Interpretation of a Factorial Design with binary outcome

Hello!

I am struggling with interpretation of factorial design with 4 elements. Before I tried experiments with 2 elements, and results were straightforward.

Here in the attachment you can see my jmp dataset file with the experiment.

gustavjung_1-1610475698399.png

 

As a result of removing non-significant elements I came to a conclusion that only C and В are significant with negative effect.
Is my conclusion correct?
Rsquare value is very low however chisquare value for elements is significant.
Maybe the experiment is underpowered and needs bigger sample size? 
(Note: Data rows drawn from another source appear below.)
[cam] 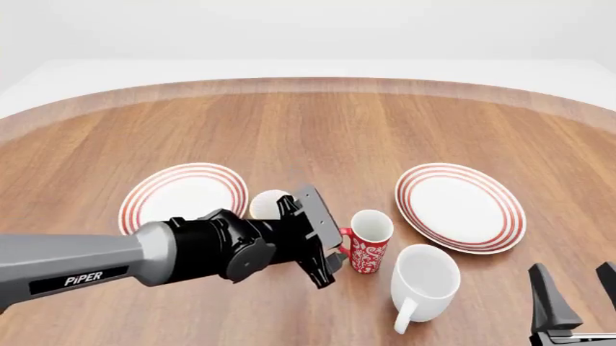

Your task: Put the red mug on the left plate.

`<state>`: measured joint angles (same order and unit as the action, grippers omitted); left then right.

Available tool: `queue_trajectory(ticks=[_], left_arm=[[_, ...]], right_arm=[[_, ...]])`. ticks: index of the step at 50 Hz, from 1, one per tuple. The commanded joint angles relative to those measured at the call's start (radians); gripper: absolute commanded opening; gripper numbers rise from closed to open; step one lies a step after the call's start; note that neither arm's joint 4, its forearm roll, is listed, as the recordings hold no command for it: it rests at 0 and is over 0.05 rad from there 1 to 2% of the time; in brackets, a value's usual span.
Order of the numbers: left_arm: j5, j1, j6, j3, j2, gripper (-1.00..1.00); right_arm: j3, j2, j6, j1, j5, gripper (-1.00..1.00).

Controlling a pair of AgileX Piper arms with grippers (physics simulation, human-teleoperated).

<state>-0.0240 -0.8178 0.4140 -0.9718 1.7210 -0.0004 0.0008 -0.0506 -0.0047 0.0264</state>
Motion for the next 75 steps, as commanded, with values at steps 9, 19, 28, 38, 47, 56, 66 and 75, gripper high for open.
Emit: queue_trajectory(ticks=[9, 19, 28, 38, 47, 56, 66, 75], left_arm=[[0.004, -0.007, 0.011, -0.026, 0.047, 1.00], [0.006, 0.010, 0.027, -0.054, 0.073, 1.00], [0.001, 0.004, 0.031, -0.065, 0.082, 1.00], [0.006, 0.015, 0.040, -0.075, 0.084, 1.00], [0.005, 0.029, 0.049, -0.089, 0.093, 1.00], [0.009, 0.030, 0.051, -0.094, 0.107, 1.00], [0.017, 0.023, 0.047, -0.100, 0.120, 1.00], [0.018, 0.024, 0.051, -0.108, 0.130, 1.00]], right_arm=[[0.000, 0.000, 0.007, -0.011, -0.003, 1.00], [0.000, 0.000, 0.007, -0.011, -0.004, 1.00], [0.000, 0.000, 0.009, -0.012, -0.004, 1.00], [0.000, 0.000, 0.008, -0.012, -0.003, 1.00], [0.000, 0.000, 0.008, -0.012, -0.004, 1.00], [0.000, 0.000, 0.009, -0.013, -0.006, 1.00], [0.000, 0.005, 0.012, -0.016, -0.004, 1.00], [0.000, 0.009, 0.015, -0.017, -0.002, 1.00]])
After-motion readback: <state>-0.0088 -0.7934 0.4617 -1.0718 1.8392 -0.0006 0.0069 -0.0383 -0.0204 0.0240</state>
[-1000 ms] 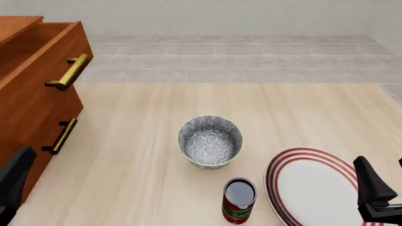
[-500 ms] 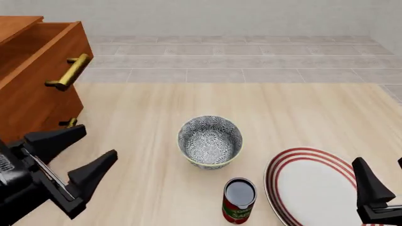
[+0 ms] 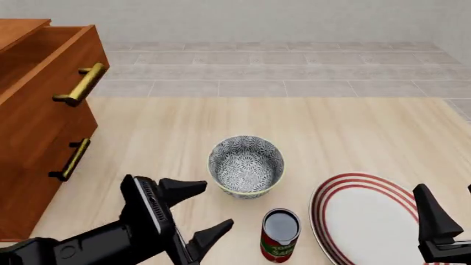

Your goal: Put the ketchup in the top drawer of the cabinet.

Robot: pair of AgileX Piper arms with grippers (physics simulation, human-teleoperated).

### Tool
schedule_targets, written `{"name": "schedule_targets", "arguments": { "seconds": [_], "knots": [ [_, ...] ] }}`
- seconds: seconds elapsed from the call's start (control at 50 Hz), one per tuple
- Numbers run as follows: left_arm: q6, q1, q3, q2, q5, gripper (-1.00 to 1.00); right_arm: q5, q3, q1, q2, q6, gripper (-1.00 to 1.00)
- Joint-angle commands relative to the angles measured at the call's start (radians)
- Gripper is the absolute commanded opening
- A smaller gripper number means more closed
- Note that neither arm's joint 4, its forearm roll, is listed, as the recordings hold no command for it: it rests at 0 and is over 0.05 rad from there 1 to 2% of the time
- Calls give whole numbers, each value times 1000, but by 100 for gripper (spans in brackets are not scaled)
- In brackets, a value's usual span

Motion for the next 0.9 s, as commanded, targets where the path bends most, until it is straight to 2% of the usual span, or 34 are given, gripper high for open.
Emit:
{"name": "schedule_targets", "arguments": {
  "seconds": [0.02, 0.16, 0.38, 0.64, 0.9],
  "knots": [
    [8, -81, -28, 198, -115, 100, -5, 0, 7, 0, -2, 100],
    [18, -132, -71, 318, -144, 100, -1, 0, 8, 0, -3, 100],
    [33, -166, -111, 417, -168, 100, -2, 0, 8, 0, 5, 100],
    [38, -155, -151, 531, -207, 100, 2, 0, 5, 0, 18, 100],
    [49, -132, -146, 591, -263, 100, 10, 0, 3, 0, 28, 100]
  ]
}}
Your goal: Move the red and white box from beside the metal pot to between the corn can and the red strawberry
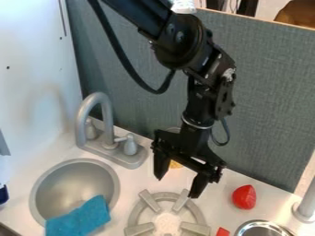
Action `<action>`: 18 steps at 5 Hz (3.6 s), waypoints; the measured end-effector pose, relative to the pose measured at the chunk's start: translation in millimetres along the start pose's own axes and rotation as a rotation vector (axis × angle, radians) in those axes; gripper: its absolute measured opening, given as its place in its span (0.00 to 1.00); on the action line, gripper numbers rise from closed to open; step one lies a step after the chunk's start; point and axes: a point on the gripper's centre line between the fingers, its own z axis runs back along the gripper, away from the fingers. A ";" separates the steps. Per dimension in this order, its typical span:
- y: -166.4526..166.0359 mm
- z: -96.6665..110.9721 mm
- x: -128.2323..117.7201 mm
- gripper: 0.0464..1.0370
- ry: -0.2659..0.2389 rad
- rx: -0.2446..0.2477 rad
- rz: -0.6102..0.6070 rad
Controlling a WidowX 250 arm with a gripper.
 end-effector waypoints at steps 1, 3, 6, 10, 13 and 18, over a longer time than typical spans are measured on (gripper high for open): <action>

gustavjung_0-1610475547184.png

 

 

PS.
Sorry for newbie questions, I am still learning.  
In general, trying to interpret different DoE experiments when I reduce the degree of factorial design from full to a degree of 2 or remove some variables from a model the effect of the same variable changes significantly sometimes to an opposite direction. 
Do I need to look at misinterpretation rate to choose a model in this case?
Are obliged then to run a follow-up experiment with the winning variable, or you can just ship it? What is the approach here?
Can you please point me to an article or a book with a structured approach how to interpret results of binary DoE?





Thanks

Learning DOE
8 REPLIES 8

Re: Interpretation of a Factorial Design with binary outcome

First of all, binary responses often lead to very low R square even when there are significant relationships. It just means that there is a large uncertainty in the predicted outcome for given conditions. It might be due to lack of fit, but again, it is very common with such a response.

Re: Interpretation of a Factorial Design with binary outcome

Third time is a charm?

 

The probit analysis worked but the results are practically the same.

 

Also, there is nothing wrong with your data - my bad.

 

Part of the reason for the low R square is that you have a rare outcome (success proportions) and the counts are not very different as the conditions change.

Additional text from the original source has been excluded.